=== Section Start ===
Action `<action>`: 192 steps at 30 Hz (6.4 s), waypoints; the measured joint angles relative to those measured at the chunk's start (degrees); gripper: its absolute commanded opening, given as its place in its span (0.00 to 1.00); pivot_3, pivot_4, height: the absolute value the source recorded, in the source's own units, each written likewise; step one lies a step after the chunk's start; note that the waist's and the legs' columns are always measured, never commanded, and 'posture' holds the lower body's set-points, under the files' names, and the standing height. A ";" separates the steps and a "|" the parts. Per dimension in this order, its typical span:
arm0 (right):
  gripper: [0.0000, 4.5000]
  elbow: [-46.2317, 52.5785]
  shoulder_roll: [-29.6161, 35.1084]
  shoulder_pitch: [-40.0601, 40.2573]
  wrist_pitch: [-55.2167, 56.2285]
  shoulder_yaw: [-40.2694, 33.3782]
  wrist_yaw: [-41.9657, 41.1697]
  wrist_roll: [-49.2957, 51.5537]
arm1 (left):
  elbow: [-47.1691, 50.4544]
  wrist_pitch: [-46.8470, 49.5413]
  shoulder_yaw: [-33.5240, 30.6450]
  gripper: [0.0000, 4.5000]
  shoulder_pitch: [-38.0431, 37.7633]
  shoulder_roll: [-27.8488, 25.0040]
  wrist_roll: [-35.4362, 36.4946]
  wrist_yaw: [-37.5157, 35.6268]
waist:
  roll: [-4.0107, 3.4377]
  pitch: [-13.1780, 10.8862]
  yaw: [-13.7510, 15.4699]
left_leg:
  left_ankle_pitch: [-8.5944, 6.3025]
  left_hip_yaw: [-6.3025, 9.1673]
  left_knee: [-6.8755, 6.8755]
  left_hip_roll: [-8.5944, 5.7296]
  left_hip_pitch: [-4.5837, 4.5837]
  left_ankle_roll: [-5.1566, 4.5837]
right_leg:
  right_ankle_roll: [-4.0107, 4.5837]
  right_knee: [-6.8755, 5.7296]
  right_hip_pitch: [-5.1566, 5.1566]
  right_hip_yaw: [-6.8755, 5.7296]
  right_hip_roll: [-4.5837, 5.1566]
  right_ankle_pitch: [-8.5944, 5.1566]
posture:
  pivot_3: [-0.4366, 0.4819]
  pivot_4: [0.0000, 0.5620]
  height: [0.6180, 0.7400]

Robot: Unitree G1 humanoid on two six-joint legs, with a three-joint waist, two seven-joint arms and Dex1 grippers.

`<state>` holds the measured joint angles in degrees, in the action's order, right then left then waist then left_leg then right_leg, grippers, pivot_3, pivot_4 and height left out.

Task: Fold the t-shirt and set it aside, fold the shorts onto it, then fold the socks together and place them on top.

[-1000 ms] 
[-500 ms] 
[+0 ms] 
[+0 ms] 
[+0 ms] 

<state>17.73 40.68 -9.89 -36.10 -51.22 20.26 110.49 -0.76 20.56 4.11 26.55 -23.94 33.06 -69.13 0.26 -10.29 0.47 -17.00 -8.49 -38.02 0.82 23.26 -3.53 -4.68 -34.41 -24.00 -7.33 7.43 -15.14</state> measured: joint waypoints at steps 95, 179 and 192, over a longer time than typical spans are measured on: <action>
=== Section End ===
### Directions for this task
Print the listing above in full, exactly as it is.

### Task result
Action `<action>`: 192 steps at 30 Hz (6.4 s), waypoints; the measured joint angles relative to those measured at the chunk's start (degrees); gripper: its absolute commanded opening, given as its place in its span (0.00 to 1.00); pivot_3, pivot_4, height: the absolute value the source recorded, in the source's own units, each written likewise; step one lies a step after the chunk's start; note that the waist's and the legs' columns are always measured, never commanded, and 'posture' holds the lower body's set-points, under the files' names, and the standing height. A ";" separates the steps and a "|" the parts. Per dimension in this order, its typical span:
arm0 (right):
  gripper: [0.0000, 4.5000]
  elbow: [-46.2317, 52.5785]
  shoulder_roll: [-29.6161, 35.1084]
  shoulder_pitch: [-40.0601, 40.2573]
  wrist_pitch: [-55.2167, 56.2285]
  shoulder_yaw: [-40.2694, 33.3782]
  wrist_yaw: [-41.9657, 41.1697]
  wrist_roll: [-49.2957, 51.5537]
arm1 (left):
  elbow: [-47.1691, 50.4544]
  wrist_pitch: [-46.8470, 49.5413]
  shoulder_yaw: [-33.5240, 30.6450]
  gripper: [0.0000, 4.5000]
  shoulder_pitch: [-38.0431, 37.7633]
  shoulder_roll: [-27.8488, 25.0040]
  wrist_roll: [-35.4362, 36.4946]
  wrist_yaw: [-37.5157, 35.6268]
waist:
  roll: [-4.0107, 3.4377]
  pitch: [-13.1780, 10.8862]
  yaw: [-13.7510, 15.4699]
left_leg:
  left_ankle_pitch: [-8.5944, 6.3025]
  left_hip_yaw: [-6.3025, 9.1673]
  left_knee: [-6.8755, 6.8755]
  left_hip_roll: [-8.5944, 5.7296]
  left_hip_pitch: [-4.5837, 4.5837]
  left_ankle_roll: [-5.1566, 4.5837]
right_leg:
  right_ankle_roll: [-4.0107, 4.5837]
  right_knee: [-6.8755, 5.7296]
  right_hip_pitch: [-5.1566, 5.1566]
  right_hip_yaw: [-6.8755, 5.7296]
  right_hip_roll: [-4.5837, 5.1566]
  right_ankle_pitch: [-8.5944, 5.1566]
posture:
  pivot_3: [-0.4366, 0.4819]
  pivot_4: [0.0000, 0.5620]
  height: [0.6180, 0.7400]

Robot: Unitree G1 humanoid on two six-joint legs, with a three-joint waist, two seven-joint arms and Dex1 grippers.

`<state>` holds the measured joint angles in degrees, in the action's order, right then left then waist then left_leg then right_leg, grippers, pivot_3, pivot_4 and height left out.

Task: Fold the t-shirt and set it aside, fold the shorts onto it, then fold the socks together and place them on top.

[-1000 ms] 
[-500 ms] 
[+0 ms] 
[+0 ms] 
[+0 ms] 

<state>17.73 40.68 -9.89 -36.10 -51.22 20.26 110.49 -0.76 20.56 4.11 26.55 -23.94 33.06 -69.13 0.26 -10.29 0.47 -17.00 -8.49 -38.02 0.82 23.26 -3.53 -4.68 -34.41 -24.00 -7.33 7.43 -15.14</state> measured: joint waypoints at steps 95, 179 and 192, over a longer time than typical spans are measured on: <action>

The output for this exercise is complete.